In a case where the non-aqueous electrolyte solution of the present invention contains the surfactant, the surfactant may be of one type only, or of two or more types in combination.


In a case where the non-aqueous electrolyte solution contains the surfactant, the mass of the surfactant to the total mass (100 mass %) of the non-aqueous electrolyte solution is preferably at most 5 mass %, more preferably at most 3 mass %, further preferably from 0.05 to 2 mass %.


The non-aqueous electrolyte solution of the present invention is preferred for a secondary battery. Especially in a case where it is used as the electrolyte solution for a lithium ion secondary battery, it lets the lithium salt (I) be dissolved excellently, a practically sufficient conductivity can be obtained, a decrease of battery capacity due to charge and discharge at a high rate can be suppressed, and nonflammability will be excellent. Further, it may be used for secondary batteries other than a lithium ion secondary battery. As such other secondary batteries, an electric double layer capacitor, a lithium ion capacitor, etc. may, for example, be mentioned.

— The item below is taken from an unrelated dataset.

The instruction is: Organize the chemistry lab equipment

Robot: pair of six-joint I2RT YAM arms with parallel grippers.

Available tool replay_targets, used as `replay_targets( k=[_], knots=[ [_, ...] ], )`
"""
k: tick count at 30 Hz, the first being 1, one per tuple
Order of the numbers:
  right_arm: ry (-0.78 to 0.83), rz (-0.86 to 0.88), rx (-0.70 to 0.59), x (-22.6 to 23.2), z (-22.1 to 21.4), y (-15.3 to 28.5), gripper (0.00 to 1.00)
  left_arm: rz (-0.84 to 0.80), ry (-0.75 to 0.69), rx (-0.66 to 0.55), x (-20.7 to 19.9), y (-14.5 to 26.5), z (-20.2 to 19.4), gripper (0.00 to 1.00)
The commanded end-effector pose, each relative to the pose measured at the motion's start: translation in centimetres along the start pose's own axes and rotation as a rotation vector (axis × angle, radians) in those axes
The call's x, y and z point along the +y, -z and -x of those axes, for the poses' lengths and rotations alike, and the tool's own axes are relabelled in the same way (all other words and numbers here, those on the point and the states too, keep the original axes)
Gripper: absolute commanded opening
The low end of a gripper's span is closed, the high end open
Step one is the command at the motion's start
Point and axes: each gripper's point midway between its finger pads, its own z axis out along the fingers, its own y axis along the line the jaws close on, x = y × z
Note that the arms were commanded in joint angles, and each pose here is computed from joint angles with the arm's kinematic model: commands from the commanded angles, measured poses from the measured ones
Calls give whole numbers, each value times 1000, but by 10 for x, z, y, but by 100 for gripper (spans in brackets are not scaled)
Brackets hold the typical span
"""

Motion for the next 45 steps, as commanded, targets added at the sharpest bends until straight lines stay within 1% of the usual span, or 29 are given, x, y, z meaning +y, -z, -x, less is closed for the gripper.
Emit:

Patent Document 4 discloses that the electrolyte solution may contain a monoglyme as a chain-structured non-fluorinated ether, but the monoglyme has a low flash point and tends to lower the flame retardancy especially when its content is large. Whereas, in the non-aqueous electrolyte solution of the present invention, the compound (II-2) having a higher flash point than the monoglyme is used, whereby excellent flame retardancy can be obtained.


<Secondary Battery>

The non-aqueous electrolyte solution of the present invention is preferably used as an electrolyte solution for a lithium ion secondary battery. Such a secondary battery is one comprising a negative electrode and a positive electrode, and the non-aqueous electrolyte solution of the present invention.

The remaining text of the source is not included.